W niemieckim kraju związkowym Hesja ukraińscy mężczyźni w wieku mobilizacyjnym nie będą mogli wyjechać za granicę z dokumentem podróży, który w przypadku jego braku zastępuje paszport. Stwierdza to odpowiedź Ministerstwa Pracy i Spraw Socjalnych Hesji na wniosek frakcji parlamentarnej prawicowej partii populistycznej „Alternatywa dla Niemiec”: Zapisuje Deutsche Welle 1 sierpnia.
Departament tłumaczył tę decyzję tym, że ukraińscy mężczyźni w wieku mobilizacyjnym „mogą wyjechać w Ukrainę w celu uzyskania paszportu i odbycia służby wojskowej”. Według danych ministerstwa w Hesji mieszka prawie 20 tys. osób. Ukraińscy mężczyźni w wieku od 18 do 60 lat. Ministerstwo zaznaczyło, że „w wyraźnym interesie Ukrainy jest rekrutacja ludzi do udziału w kampanii obronnej przeciwko Rosji i tym samym zachęcanie ich do powrotu do ojczyzny”.

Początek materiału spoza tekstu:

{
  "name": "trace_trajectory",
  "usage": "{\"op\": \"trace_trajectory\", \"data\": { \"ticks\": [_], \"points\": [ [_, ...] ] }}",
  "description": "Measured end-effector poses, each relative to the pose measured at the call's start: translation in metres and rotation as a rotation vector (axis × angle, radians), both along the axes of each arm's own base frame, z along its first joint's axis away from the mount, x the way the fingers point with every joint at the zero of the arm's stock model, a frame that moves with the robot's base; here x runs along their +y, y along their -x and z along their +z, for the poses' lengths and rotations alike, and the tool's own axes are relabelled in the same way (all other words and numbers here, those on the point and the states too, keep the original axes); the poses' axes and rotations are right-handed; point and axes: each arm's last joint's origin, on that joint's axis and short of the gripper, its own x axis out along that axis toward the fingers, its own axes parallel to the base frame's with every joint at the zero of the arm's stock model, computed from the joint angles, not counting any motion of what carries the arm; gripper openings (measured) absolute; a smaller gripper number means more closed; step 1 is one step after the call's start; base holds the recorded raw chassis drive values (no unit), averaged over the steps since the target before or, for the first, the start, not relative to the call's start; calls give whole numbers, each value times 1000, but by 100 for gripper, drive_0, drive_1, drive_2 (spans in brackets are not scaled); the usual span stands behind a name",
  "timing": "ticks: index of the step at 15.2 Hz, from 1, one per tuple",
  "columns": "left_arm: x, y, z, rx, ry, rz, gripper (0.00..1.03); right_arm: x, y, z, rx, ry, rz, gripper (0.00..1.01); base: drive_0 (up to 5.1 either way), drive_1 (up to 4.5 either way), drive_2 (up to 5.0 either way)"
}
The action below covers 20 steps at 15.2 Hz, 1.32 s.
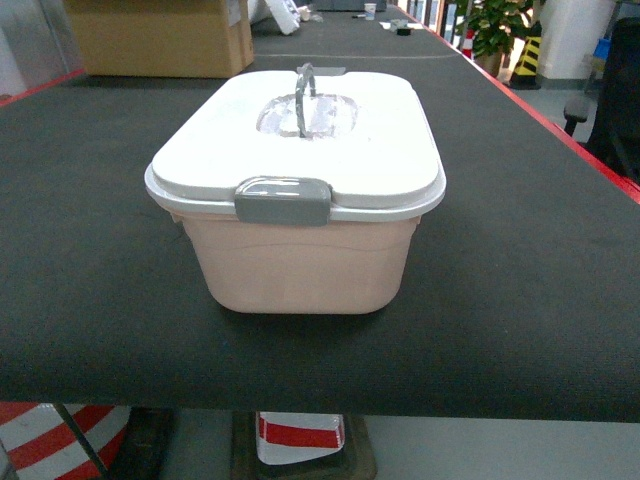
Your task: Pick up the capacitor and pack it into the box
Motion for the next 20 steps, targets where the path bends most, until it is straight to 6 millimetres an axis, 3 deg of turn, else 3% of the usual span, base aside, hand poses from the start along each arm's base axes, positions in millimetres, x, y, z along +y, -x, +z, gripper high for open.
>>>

Deutsche Welle, powołując się na portal internetowy Heskich Służb Administracyjnych, wyjaśnia, że niemieckie dokumenty podróży, które zastępują zagraniczne paszporty, mogą być wydawane obywatelom innych krajów tylko w wyjątkowych przypadkach, ponieważ narusza to suwerenność paszportową innego kraju.
„Taki dokument może być wydany, jeżeli dana osoba wykaże, że nie posiada paszportu lub dokumentu go zastępującego i nie ma możliwości jego uzyskania. Każda taka decyzja podejmowana jest indywidualnie,” – zauważają dziennikarze.
Nawiasem mówiąc, w maju szef Ministerstwa Spraw Wewnętrznych w kraju związkowym Hesja, Roman Pozek Zgłoszoneże rozważą możliwość powrotu ukraińskich mężczyzn do domu. Zdaniem Pozka Niemcy powinny pomóc Ukrainie w rekrutacji personelu wojskowego. Na przykład Niemcy nie powinny wydawać Ukraińcom własnych dokumentów zamiast krajowych. Ale mimo to Niemcy chcą pozostać bezpieczną przystanią dla uchodźców z Ukrainy.